On 18 November 2020, we have the pleasure of inviting Dr. Bernard Brooks (RIT, USA), who is going to give a Seminar session on Rumour flow.
Understanding how unverified information or rumours flow through our social networks will enable us to regain some control over that flow; diminishing the negative and amplifying the truth. This seminar will review models of information flow (such as rumours and emotional contagions) on social networks. Metrics of importance will be introduced that can be used to rank people in the social network. With that ranking, influential people can be found in order to better target influence campaigns. We will learn which measure of importance is correlated to what desired marketing outcome. A metric of social integration will be introduced explaining the polarization in US politics. We will develop two methods of generating artificial social networks that mimic the characteristics of real social networks and use those ideas to infer how some real-life networks might have been created. A method of partitioning networks into social cliques will be used to find sub-groups of people based on their connections in the social network.

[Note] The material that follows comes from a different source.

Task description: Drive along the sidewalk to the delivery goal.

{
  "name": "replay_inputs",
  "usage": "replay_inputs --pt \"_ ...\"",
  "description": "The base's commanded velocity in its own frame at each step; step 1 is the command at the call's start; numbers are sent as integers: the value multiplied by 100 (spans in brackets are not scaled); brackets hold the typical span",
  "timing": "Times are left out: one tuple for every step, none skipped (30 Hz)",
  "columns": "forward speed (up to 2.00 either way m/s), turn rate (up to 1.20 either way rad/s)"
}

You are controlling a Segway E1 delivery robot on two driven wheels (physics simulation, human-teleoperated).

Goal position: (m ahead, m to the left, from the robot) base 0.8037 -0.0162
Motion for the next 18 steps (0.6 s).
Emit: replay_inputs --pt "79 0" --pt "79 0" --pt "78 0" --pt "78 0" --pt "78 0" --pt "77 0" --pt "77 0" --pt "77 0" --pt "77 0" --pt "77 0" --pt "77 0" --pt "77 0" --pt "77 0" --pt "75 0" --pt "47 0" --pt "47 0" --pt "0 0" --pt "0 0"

Using this partitioning method it will be possible to better target information campaigns designed to influence public opinion.
Dr. Bernard Brooks is a professor in the School of Mathematical Sciences at the Rochester Institute of Technology. Dr. Brooks earned his B.Sc. from the University of Toronto in Biology, Physics and Mathematics in 1991. In 1994 he received his M.Sc. in Biophysics and in 2000 his PhD in Applied Mathematics from the University of Guelph. Bernard earned his MBA in Finance from the Rochester Institute of Technology in 2008.